▶ [PROBLEM TO WORK ON] Once the line containing "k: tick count" has been copied, stop; copy every line before it exactly, beginning with the first line of the material below.

▶ [COLLECTED DATA]
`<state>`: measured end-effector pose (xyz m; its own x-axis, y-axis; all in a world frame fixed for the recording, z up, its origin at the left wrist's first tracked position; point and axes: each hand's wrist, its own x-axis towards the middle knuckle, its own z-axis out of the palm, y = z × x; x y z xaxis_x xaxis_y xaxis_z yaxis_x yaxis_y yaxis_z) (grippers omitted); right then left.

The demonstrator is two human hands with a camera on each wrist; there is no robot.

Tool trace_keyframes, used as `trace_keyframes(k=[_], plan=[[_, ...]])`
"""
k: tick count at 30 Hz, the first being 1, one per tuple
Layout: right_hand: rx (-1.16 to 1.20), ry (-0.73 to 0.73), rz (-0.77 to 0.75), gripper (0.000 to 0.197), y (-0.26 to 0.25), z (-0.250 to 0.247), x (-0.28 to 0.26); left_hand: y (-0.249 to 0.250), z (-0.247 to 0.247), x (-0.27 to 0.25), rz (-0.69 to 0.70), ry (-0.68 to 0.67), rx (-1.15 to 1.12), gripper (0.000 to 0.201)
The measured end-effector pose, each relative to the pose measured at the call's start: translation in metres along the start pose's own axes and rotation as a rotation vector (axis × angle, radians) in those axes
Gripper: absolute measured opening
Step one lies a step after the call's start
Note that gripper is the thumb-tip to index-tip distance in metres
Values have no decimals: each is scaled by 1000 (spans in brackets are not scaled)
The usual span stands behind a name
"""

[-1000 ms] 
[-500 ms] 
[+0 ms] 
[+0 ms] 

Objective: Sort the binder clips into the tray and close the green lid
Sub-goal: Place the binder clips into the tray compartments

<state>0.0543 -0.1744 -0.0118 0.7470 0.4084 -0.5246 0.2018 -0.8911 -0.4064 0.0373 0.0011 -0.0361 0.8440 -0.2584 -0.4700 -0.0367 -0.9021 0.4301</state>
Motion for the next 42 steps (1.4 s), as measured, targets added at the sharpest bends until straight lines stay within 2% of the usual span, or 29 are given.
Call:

▶ [ANSWER SPACE]
`<state>`: measured end-effector pose (xyz m; its own x-axis, y-axis; all in a world frame fixed for the recording, z up, its origin at the left wrist's first tracked position; point and axes: each hand's wrist, its own x-axis towards the middle knuckle, its own z-axis out of the palm, y = z × x; x y z xaxis_x xaxis_y xaxis_z yaxis_x yaxis_y yaxis_z) (grippers omitted); right then left.

The demonstrator is two human hands with a camera on each wrist; there is no robot.

Tool trace_keyframes, used as `trace_keyframes(k=[_], plan=[[_, ...]])`
"""
k: tick count at 30 Hz, the first being 1, one per tuple

Nothing more remains to be done for this exercise.